[シドニー 1日 ロイター] – オーストラリアの当局は1日、ビクトリア州の州都メルボルンのロックダウン(都市封鎖)を3週間程度延長すると発表した。新型コロナウイルス対策の焦点を、新規感染者をゼロに抑え込むことからワクチン接種加速にシフトさせている。 

ビクトリア州のアンドリュース首相は、少なくとも1回目のワクチン接種を済ませた成人が全体の70%に達した時点で封鎖の段階的緩和を開始する考えを明らかにし、遅くとも9月23日までの達成に期待を示した。

「われわれは全力を投じてきたが、感染者の減少につながる見込みはなく、むしろ増える見通しであることが明確になった」と指摘。ロックダウンは約1カ月前から続けられているが、感染抑制につながっていない。延長前の期限は2日だった

アンドリュース氏は「ワクチン接種実施の時間を確保する必要がある。
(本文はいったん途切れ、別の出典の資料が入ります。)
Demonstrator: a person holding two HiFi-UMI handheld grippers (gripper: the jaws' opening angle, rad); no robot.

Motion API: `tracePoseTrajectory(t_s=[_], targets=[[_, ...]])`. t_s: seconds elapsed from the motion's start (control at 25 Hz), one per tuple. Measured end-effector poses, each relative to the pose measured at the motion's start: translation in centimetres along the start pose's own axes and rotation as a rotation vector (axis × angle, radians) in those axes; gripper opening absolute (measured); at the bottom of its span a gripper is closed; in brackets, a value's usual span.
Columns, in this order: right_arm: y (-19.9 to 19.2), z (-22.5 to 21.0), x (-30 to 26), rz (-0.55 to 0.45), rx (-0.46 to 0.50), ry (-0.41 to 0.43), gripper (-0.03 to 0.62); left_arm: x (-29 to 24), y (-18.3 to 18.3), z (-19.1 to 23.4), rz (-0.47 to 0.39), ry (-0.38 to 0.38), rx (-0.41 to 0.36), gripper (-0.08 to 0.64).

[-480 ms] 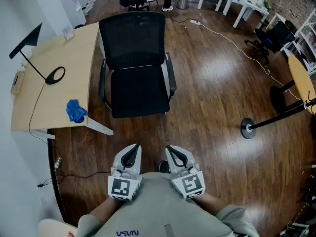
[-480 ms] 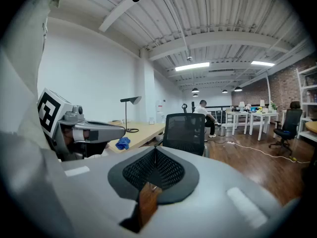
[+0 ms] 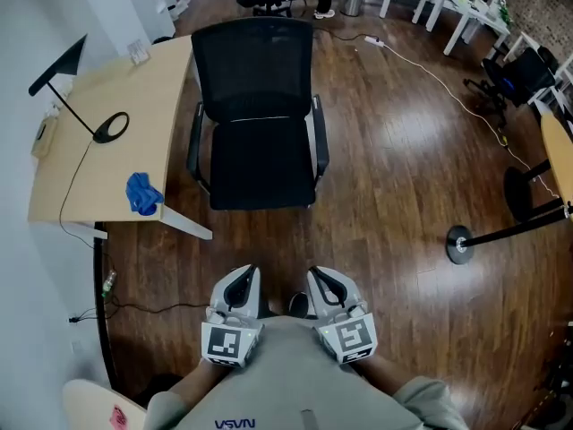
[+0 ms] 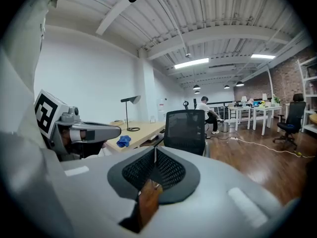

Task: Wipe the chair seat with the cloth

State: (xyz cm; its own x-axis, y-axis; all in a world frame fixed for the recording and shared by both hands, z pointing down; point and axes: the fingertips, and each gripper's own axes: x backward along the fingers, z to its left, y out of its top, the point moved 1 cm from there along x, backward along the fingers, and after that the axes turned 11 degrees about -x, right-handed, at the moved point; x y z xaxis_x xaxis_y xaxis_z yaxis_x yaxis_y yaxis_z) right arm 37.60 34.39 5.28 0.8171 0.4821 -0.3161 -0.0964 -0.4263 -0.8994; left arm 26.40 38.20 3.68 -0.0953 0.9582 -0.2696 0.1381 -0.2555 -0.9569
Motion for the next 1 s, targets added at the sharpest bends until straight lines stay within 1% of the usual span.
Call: tracePoseTrajectory(t_s=[0.16,0.32,0.44,0.52,0.6,0.68,0.8,1.0], targets=[[0.2,-0.4,-2.1,0.024,0.010,0.004,0.017,-1.4,-1.0,2.0,0.017,0.028,0.027,0.004],[0.9,-0.2,-5.8,0.036,0.017,-0.010,0.021,-3.1,-1.6,5.5,0.016,0.021,0.045,0.005],[1.8,0.1,-9.5,0.037,0.038,-0.012,0.028,-4.5,-1.8,8.9,0.008,0.018,0.047,0.005],[2.9,0.5,-12.1,0.045,0.054,-0.014,0.031,-5.4,-1.9,11.5,-0.011,0.033,0.053,0.005],[4.1,1.3,-14.8,0.049,0.064,-0.006,0.034,-6.0,-1.8,14.3,-0.004,0.045,0.055,0.005],[5.2,2.5,-17.8,0.048,0.081,0.018,0.038,-6.5,-1.7,17.2,0.008,0.056,0.054,0.005],[6.4,4.8,-22.1,0.055,0.117,0.069,0.046,-6.9,-1.9,21.2,-0.001,0.083,0.062,0.005],[8.3,9.6,-29.0,0.057,0.174,0.179,0.044,-6.1,-2.8,27.6,0.000,0.148,0.077,0.005]])
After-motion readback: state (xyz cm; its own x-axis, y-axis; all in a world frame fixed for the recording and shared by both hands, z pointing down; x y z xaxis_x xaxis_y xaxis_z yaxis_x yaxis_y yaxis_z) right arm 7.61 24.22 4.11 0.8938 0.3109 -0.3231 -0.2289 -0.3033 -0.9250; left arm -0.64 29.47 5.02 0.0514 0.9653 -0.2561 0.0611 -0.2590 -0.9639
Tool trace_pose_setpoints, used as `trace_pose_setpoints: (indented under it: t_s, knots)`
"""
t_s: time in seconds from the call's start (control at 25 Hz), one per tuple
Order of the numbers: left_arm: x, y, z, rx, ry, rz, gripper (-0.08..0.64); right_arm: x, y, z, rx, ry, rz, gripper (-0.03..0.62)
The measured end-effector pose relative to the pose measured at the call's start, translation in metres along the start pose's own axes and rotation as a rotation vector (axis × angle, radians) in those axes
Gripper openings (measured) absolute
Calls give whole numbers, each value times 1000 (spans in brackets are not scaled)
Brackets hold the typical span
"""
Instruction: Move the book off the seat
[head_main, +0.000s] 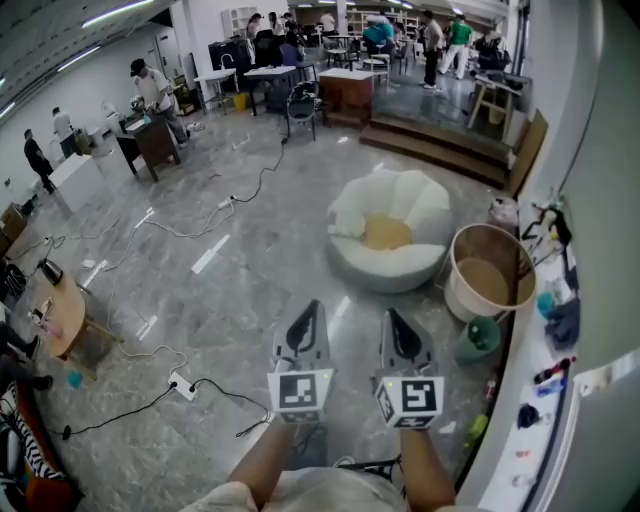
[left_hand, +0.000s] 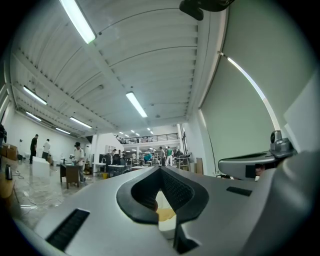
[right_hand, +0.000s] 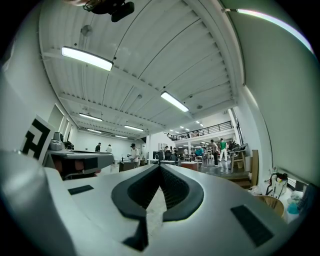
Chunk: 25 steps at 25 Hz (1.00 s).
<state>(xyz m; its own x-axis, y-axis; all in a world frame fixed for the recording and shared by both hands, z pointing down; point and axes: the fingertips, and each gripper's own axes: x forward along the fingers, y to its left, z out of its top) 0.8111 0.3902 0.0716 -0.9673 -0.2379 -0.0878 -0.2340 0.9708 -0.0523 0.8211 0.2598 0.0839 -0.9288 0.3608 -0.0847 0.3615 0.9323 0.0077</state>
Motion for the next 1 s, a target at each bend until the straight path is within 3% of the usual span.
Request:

その間、可能な限り感染を抑えるためにこの非常に厳しく、大きな痛みを伴う困難な取り組みを行う」と述べた。

ビクトリア州で1日に確認された新型コロナの新規市中感染者は120人と、前日の76人から大幅に増えた。

一方、ニューサウスウェールズ(NSW)州は16歳以上の人口のコロナワクチン接種完了率70%の達成時期見通しを10月末から10月半ばに前倒しした。感染拡大による接種加速が背景にある。

NSW州のベレジクリアン首相は記者団に「70%の接種率が達成できれば、どこに住んでいようと、生活は今よりもかなり良くなり、自由になる」と強調した。同州のワクチン接種完了者の割合は37%で、少なくとも1回の接種を済ませた人は67%に達している。

NSW州の新規感染者は1116人となり、前日の1164人を下回った。

オーストラリアでは現在、NSW州の州都シドニーとメルボルン、首都キャンベラでロックダウンが敷かれており、全人口の半数以上が影響を受けている。

ベレジクリアン氏は、接種率が80%に到達すればNSW州で海外からの渡航者の受け入れを開始すると言明。他州が州境の閉鎖を解かなくても、他州の住民がシドニーに空路で入るのを認める可能性があると表明した。

モリソン首相は議会で、最終的にはロックダウンを解除する必要があると発言。「オーストラリアはこのウイルスと共に生きていける」と述べた。

フライデンバーグ財務相は州政府のトップに対し、連邦政府の経済再開計画に従うよう要請。「計画に従うべきだ。この計画で企業は事業を再開し、将来について計画を立てることができる。この計画でオーストラリアは前進し、ウイルスと共に安全に生きていける」と述べた。